Over the past two decades, disaster risk management has shifted from centralised to people-centred approaches, focusing on reducing infectious disease risks in affected communities. Professor Andrew Collins from Northumbria University’s Disaster and Development Network has significantly influenced policies and improved development practices in Mozambique and public health facilities in schools in Nairobi, Kenya. His research emphasises the importance of engaging local communities in disaster preparedness and highlights the need for better physical and institutional infrastructure in disaster-prone areas. Collins’ work focuses on reducing vulnerabilities through collaborative solutions co-designed with local communities. It aims to decrease vulnerability to disasters and associated disease risks by integrating indigenous knowledge into risk assessment and management.

This research on infectious disease risk management has shown that recognising socioeconomic and behavioural influences and pathogenic and environmental hazards reveals varying risks in different places over time.
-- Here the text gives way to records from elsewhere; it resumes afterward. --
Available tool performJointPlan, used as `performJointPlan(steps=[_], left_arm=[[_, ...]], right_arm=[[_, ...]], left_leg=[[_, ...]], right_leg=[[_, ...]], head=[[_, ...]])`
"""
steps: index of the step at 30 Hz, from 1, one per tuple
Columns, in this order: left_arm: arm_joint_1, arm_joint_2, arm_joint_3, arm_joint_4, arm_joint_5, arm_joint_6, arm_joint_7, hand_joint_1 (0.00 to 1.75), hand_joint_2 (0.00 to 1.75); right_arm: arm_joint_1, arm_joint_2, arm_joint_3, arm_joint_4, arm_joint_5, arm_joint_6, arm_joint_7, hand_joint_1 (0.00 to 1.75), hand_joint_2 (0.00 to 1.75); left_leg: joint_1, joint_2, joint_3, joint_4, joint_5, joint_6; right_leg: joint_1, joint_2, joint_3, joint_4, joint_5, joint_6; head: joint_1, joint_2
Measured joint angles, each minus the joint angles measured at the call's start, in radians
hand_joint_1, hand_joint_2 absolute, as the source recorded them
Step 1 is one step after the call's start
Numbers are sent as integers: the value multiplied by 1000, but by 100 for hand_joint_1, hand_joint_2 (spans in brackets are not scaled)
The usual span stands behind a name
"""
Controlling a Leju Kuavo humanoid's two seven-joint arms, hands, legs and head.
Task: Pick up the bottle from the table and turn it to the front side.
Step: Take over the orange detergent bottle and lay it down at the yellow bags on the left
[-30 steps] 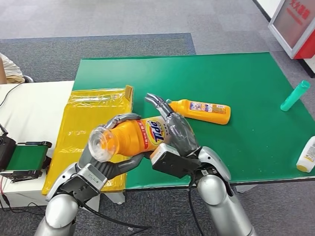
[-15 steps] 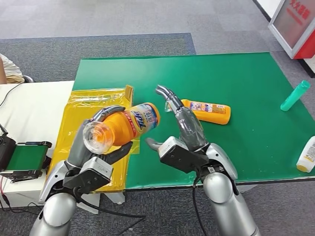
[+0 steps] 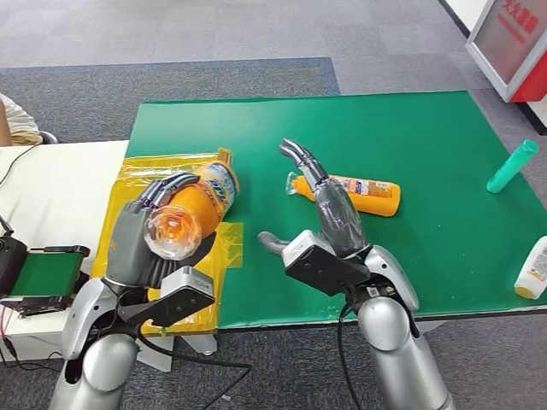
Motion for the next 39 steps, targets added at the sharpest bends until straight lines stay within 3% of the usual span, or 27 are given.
performJointPlan(steps=[9, 20, 30, 33, 36, 39], left_arm=[[0, 0, 3, -2, -37, 9, 9, 175, 175], [-16, -1, 37, 56, -503, 80, 112, 175, 175], [-29, 0, 52, 101, -531, 79, 128, 175, 175], [-47, 23, 38, 124, -532, 78, 209, 175, 175], [-89, 74, -12, 184, -533, 77, 327, 175, 175], [-128, 116, -72, 258, -533, 69, 383, 175, 175]], right_arm=[[-1, 1, -5, -3, 0, -1, 1, 0, 175], [-23, 19, -35, -54, -62, 14, 18, 0, 175], [-30, 23, -55, -99, -87, 29, 16, 0, 175], [-25, 23, -56, -122, -176, 61, -12, 0, 175], [-7, 23, -55, -183, -359, 130, -52, 0, 175], [18, 18, -50, -263, -482, 180, -85, 0, 175]], left_leg=[[0, 0, 0, 0, 0, 0], [0, 0, 0, 0, 0, 0], [0, 0, 0, 0, 0, 0], [0, 0, 0, 0, 0, 0], [0, 0, 0, 0, 0, 0], [0, 0, 0, 0, 0, 0]], right_leg=[[0, 0, 0, 0, 0, 0], [0, 0, 0, 0, 0, 0], [0, 0, -1, 0, 0, 0], [0, 0, -2, 0, 0, 0], [0, 0, -2, 0, 0, 0], [0, 0, -2, 0, 0, 0]], head=[[0, 0], [0, 0], [0, 0], [0, 0], [0, 0], [0, 0]])
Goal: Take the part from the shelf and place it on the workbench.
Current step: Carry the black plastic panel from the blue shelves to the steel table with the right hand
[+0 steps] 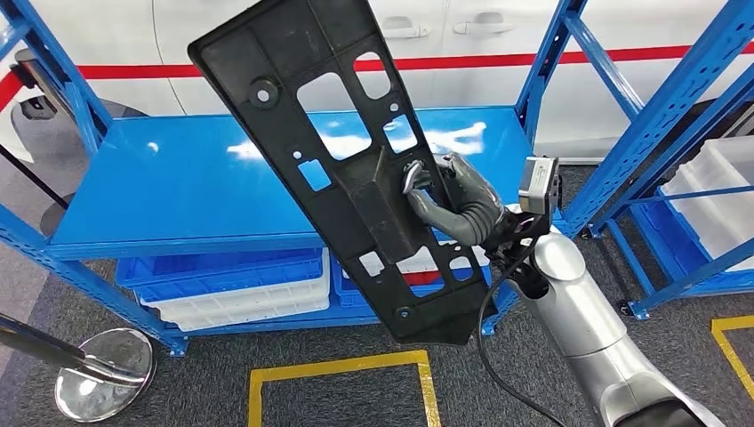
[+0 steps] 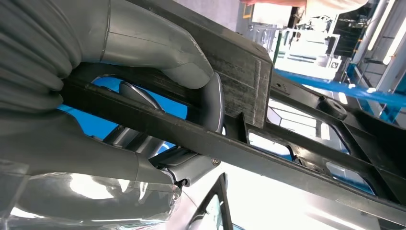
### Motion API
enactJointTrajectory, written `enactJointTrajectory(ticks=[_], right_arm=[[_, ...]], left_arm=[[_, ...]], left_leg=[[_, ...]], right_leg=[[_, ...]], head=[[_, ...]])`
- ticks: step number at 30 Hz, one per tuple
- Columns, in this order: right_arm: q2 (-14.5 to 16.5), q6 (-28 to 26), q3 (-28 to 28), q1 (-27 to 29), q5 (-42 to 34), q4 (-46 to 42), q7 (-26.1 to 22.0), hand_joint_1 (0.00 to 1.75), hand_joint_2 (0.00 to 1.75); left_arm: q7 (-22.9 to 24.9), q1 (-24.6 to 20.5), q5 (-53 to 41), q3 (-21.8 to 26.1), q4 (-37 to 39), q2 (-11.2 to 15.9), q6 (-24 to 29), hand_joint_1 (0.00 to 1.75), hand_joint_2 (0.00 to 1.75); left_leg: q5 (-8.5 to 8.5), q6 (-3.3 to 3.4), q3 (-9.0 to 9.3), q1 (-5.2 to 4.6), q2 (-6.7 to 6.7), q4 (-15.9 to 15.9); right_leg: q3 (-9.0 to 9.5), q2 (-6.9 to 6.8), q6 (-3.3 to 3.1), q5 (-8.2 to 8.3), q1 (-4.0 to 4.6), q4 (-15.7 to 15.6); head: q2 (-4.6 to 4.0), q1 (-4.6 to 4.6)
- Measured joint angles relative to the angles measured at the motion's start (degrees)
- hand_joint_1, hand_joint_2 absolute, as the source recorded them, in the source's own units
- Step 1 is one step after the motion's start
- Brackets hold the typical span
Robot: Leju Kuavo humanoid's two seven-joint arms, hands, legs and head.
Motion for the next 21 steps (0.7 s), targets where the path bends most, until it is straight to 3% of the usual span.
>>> enactJointTrajectory(ticks=[1, 2, 4, 5, 6, 7, 9, 10, 12, 14, 16, 17, 19, 20, 21], right_arm=[[0.0, 0.0, 0.0, 0.0, 0.0, 0.1, 0.0, 1.75, 1.75], [0.1, 0.0, 0.0, 0.0, 0.0, 0.1, 0.0, 1.75, 1.75], [0.1, 0.0, 0.0, -0.1, 0.0, 0.3, 0.0, 1.75, 1.75], [0.1, 0.0, 0.0, 0.0, 0.0, 0.3, 0.0, 1.75, 1.75], [0.1, 0.0, 0.0, 0.0, 0.0, 0.3, 0.0, 1.75, 1.75], [0.1, 0.0, 0.0, 0.0, 0.0, 0.4, 0.0, 1.75, 1.75], [0.1, 0.0, 0.0, -0.1, 0.0, 0.4, 0.0, 1.75, 1.75], [0.1, 0.0, 0.0, -0.2, 0.0, 0.4, 0.0, 1.75, 1.75], [0.1, 0.0, 0.0, -0.6, 0.0, 0.4, -0.1, 1.75, 1.75], [0.1, 0.0, -0.1, -0.8, 0.0, 0.4, -0.2, 1.75, 1.75], [0.1, 0.1, 0.0, -0.9, 0.1, 0.4, -0.2, 1.75, 1.75], [0.1, 0.1, 0.0, -0.9, 0.1, 0.4, -0.3, 1.75, 1.75], [-0.1, 0.1, 0.0, -1.0, 0.4, 0.4, -0.4, 1.75, 1.75], [-0.2, 0.1, 0.0, -1.0, 0.5, 0.4, -0.4, 1.75, 1.75], [-0.3, 0.1, 0.0, -0.9, 0.6, 0.5, -0.4, 1.75, 1.75]], left_arm=[[0.0, -0.1, 0.0, 0.0, 0.0, 0.0, 0.0, 0.0, 1.75], [0.0, -0.1, 0.0, 0.0, 0.1, 0.0, 0.0, 0.0, 1.75], [0.0, -0.2, 0.0, 0.0, 0.1, 0.0, 0.1, 0.0, 1.75], [0.0, -0.2, 0.0, 0.0, 0.1, 0.0, 0.1, 0.0, 1.75], [0.0, -0.2, 0.0, 0.0, 0.1, 0.0, 0.1, 0.0, 1.75], [0.0, -0.2, 0.0, 0.0, 0.1, 0.0, 0.1, 0.0, 1.75], [0.0, -0.2, 0.0, 0.0, 0.1, 0.0, 0.1, 0.0, 1.75], [0.0, -0.3, 0.0, 0.0, 0.1, -0.1, 0.1, 0.0, 1.75], [0.0, -0.3, 0.0, 0.0, 0.1, -0.3, 0.1, 0.0, 1.75], [0.0, -0.2, 0.0, 0.0, 0.1, -0.3, 0.1, 0.0, 1.75], [0.0, -0.3, 0.0, 0.0, 0.1, -0.3, 0.1, 0.0, 1.75], [0.0, -0.3, 0.0, 0.0, 0.1, -0.2, 0.1, 0.0, 1.75], [0.0, -0.5, 0.0, 0.1, 0.1, -0.1, 0.1, 0.0, 1.75], [0.0, -0.5, -0.1, 0.1, 0.1, 0.0, 0.1, 0.0, 1.75], [0.1, -0.6, -0.1, 0.1, 0.1, 0.0, 0.1, 0.0, 1.75]], left_leg=[[0.7, 0.56, -0.57, 0.03, 0.17, -0.1], [1.4, 1.03, -1.31, 0.06, 0.34, -0.2], [2.64, 1.56, -2.89, -0.23, 0.59, -0.1], [3.2, 1.67, -3.68, -0.43, 0.69, -0.1], [3.76, 1.74, -4.42, -0.66, 0.78, -0.1], [4.27, 1.8, -5.11, -0.89, 0.83, 0.0], [5.17, 1.86, -6.13, -1.33, 0.85, 0.0], [5.54, 1.78, -6.49, -1.55, 0.86, 0.0], [6.45, 1.27, -6.94, -1.44, 0.88, -0.2], [7.62, 0.55, -7.23, -1.14, 0.86, -0.8], [6.47, -0.05, -7.82, -1.15, 0.79, -0.4], [4.36, -0.41, -8.41, -1.2, 0.78, 1.3], [-1.25, -1.17, -10.03, -0.92, 0.82, 7.9], [-2.96, -1.56, -10.61, -0.74, 0.85, 11.6], [-3.32, -1.92, -10.69, -0.54, 0.86, 14.3]], right_leg=[[-0.53, 0.02, 0.21, -1.44, -0.06, 1.0], [-1.32, 0.04, 0.32, -3.98, -0.11, 3.2], [-3.01, 0.04, 0.38, -10.13, -0.01, 11.0], [-3.49, 0.05, 0.31, -11.86, 0.05, 14.8], [-3.29, 0.05, 0.12, -12.19, 0.17, 17.3], [-2.13, 0.05, -0.24, -11.3, 0.33, 17.7], [3.01, 0.05, -1.68, -8.66, 1.01, 12.3], [6.26, -0.04, -2.67, -8.44, 1.44, 7.9], [10.78, -0.19, -3.8, -9.52, 2.14, 0.8], [11.47, -0.13, -3.84, -9.35, 2.36, -1.8], [11.06, -0.37, -3.87, -7.68, 2.06, -3.1], [10.7, -0.58, -3.84, -6.91, 1.77, -3.7], [9.53, -0.82, -3.76, -5.87, 1.41, -3.7], [8.76, -0.92, -3.62, -5.49, 1.28, -3.4], [7.95, -1.15, -3.51, -5.17, 1.12, -3.0]], head=[[0.0, 0.02], [0.0, 0.03], [0.0, 0.04], [0.0, 0.04], [0.0, 0.04], [0.0, 0.03], [0.0, 0.03], [0.0, 0.02], [0.0, 0.02], [0.0, 0.04], [0.0, 0.04], [0.0, 0.04], [0.0, 0.04], [0.0, 0.04], [0.0, 0.04]])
Collins’ projects in marginalised communities prioritise generating multiple data types that amplify the people-centred approach and challenge the orthodoxies that govern data collection by international agencies. Action data, coined by Collins, refers to data that effect change and forms a central pillar of the strategy for achieving the UN’s Sendai Framework for Disaster Risk Reduction. This health-focused, people-centred approach has been co-developed by Northumbria University as part of its Disaster and Development Network in collaboration with various UN agencies, and local NGOs, supporting local communities and marginalised groups to improve disaster preparedness through increased social cohesion, education, and sanitation. The impact case study and results are now available online and submitted as part of the REF 2021 review. The Research Excellence Framework (REF) is the UK’s system for assessing the quality of research in UK higher education institutions. It first occurred in 2014 and 2021, with the following exercise planned for 2029).